3. Εxpected benefits at the local and international level
S-NAME/NTUA will establish a Centre of Excellence (CoE) with a focus on Marine Electrical Power Quality issues, in collaboration with S-ECE/NTUA and UoP. This will be complementary to the CoE already established in S-NAME/NTUA in the area of All Electric Ship (via the MARINELIVE project funded by EU, also co-ordinated by J. Prousalidis). It is noted that young professors from Technological Institutions of the periphery of Greece will participate in the proposed “DEFKALION” project, thus having the opportunity to acquire research experience and expertise in an important emerging research field. The proposed activities will thus be the asset for enhancing the research collaboration (among the beneficiary Institutions) on PQ issues of ship electric energy systems via other projects. The results of this research will be integrated mainly in the curricula of S-NAME/NTUA, which is the only Faculty in Greece dedicated to the education of future engineers of the maritime industry, which is a predominant sector of the Greek economy. The results of the proposed “DEFKALION” project will be directly addressable to the Greek maritime industry, offering tangible conclusive measures on attaining optimum efficiency in ship energy systems, in particular electric power ones. Further, the expertise gained in energy optimization will be implementable to existing ship buildings via retrofitting techniques, leading to minimized operation and maintenance costs. This is substantial for the so-called “unprofitable” liners, which are ships of obsolete technology and poor overall efficiency, subsidized by the Greek Government to connect the (numerous) farthest islands.
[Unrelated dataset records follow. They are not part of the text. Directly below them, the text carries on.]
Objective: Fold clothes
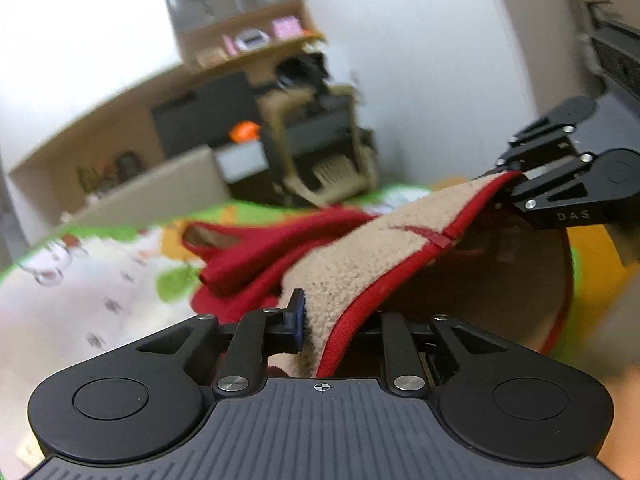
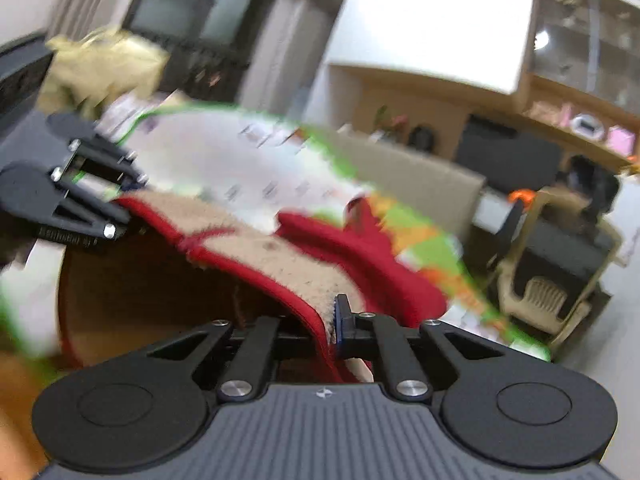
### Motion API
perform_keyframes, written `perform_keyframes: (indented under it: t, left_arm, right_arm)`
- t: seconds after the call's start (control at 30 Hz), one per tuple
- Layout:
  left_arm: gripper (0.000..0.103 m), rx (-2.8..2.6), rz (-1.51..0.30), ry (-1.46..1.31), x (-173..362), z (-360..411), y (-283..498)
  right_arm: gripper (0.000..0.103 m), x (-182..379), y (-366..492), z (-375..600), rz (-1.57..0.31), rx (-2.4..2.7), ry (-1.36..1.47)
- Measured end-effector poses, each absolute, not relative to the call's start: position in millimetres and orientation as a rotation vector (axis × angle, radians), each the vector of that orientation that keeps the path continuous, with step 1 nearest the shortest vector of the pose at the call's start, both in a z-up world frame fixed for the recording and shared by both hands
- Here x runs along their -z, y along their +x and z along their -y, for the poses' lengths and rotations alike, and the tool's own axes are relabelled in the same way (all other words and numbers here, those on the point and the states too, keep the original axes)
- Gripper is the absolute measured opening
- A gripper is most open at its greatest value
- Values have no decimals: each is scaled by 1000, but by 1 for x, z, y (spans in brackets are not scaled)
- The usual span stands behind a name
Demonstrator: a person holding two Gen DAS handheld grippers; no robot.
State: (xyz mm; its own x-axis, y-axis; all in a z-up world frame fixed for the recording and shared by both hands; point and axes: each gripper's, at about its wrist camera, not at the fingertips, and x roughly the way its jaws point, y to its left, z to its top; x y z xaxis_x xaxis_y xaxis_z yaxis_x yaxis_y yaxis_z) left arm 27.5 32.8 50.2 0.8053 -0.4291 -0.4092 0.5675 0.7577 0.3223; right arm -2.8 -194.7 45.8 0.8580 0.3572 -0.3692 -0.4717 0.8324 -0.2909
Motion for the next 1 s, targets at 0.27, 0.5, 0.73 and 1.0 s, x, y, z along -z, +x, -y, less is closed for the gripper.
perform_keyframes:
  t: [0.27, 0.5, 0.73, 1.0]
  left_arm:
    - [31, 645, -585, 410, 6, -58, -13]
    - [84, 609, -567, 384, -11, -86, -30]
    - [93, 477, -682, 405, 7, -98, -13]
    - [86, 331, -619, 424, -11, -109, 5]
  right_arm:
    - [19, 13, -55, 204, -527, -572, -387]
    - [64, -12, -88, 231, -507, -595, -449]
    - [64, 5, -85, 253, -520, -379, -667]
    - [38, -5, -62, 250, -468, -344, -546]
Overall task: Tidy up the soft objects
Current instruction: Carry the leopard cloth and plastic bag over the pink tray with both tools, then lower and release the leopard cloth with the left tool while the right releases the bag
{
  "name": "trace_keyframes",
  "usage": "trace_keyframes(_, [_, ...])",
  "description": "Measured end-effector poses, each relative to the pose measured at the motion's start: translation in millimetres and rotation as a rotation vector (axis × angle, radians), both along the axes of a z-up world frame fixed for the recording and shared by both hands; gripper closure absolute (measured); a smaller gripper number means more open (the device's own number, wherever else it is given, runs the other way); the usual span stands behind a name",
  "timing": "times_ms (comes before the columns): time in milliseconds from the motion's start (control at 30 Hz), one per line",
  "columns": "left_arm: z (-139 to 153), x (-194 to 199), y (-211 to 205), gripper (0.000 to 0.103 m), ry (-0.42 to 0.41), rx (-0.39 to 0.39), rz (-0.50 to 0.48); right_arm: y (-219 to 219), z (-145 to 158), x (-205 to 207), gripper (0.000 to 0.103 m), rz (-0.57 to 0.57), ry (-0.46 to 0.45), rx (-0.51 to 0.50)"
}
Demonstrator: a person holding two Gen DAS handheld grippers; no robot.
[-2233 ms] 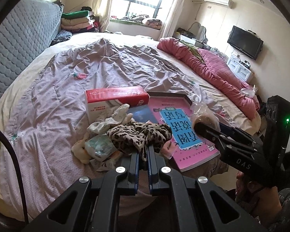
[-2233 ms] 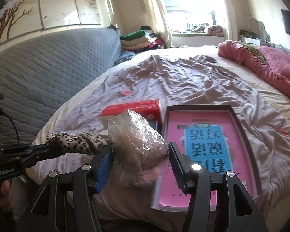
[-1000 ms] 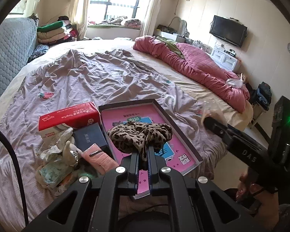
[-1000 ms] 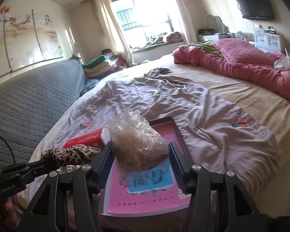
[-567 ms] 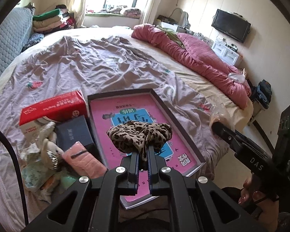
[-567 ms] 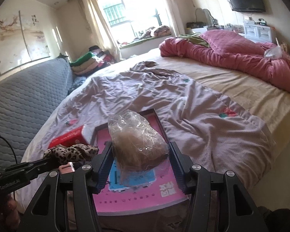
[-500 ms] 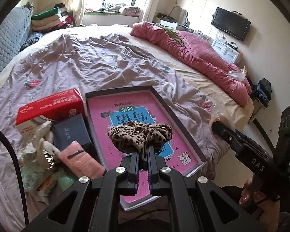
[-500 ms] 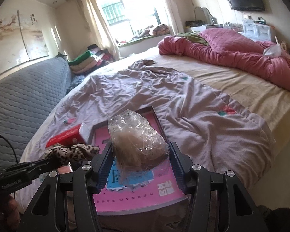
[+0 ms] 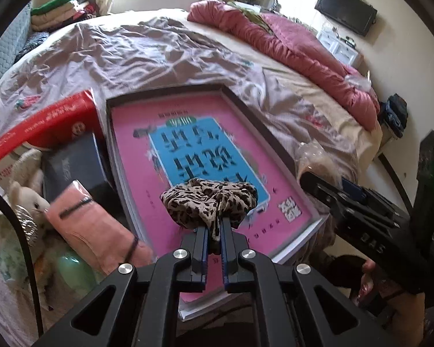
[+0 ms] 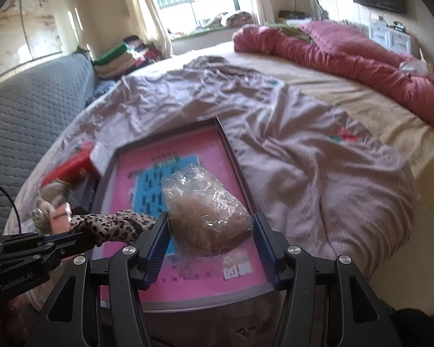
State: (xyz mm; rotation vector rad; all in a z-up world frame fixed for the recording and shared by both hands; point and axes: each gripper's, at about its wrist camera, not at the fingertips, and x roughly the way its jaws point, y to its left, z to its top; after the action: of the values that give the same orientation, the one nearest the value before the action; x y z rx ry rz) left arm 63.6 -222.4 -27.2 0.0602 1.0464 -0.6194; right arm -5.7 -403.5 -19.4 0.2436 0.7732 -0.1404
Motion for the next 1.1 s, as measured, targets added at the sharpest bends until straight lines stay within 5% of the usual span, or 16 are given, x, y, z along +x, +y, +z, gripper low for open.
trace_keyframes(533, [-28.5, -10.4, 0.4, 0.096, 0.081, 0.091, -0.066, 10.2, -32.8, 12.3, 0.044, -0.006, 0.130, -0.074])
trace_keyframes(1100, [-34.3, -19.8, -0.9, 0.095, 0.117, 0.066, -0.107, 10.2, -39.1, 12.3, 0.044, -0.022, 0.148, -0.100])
4. Work Description – Implementation
The proposed project “DEFKALION” builds on a previous project, already completed successfully, on the “Investigation of Power Quality phenomena in shipboard installations focusing on voltage deviation problems” (funded within the frame of the “PYTHAGORAS-II” funding scheme). “DEFKALION” aims at performing a thorough investigation and analysis of Pοwer Quality (PQ) phenomena during the different types of ship operation, as well as at designing an integrated monitoring system for PQ. The ultimate goal is a greener, safer, more reliable and more economic electrified ship. This target is well aligned, in a synergetic manner, with the “MARINELIVE” project funded by EU (contract No 264057, FP7-CAPACITIES-REGPOT-2010-1, Project Coordinator: John Prousalidis), within the frame of which a Centre of Excellence is formed in the scientific field of “All Electric Ship”.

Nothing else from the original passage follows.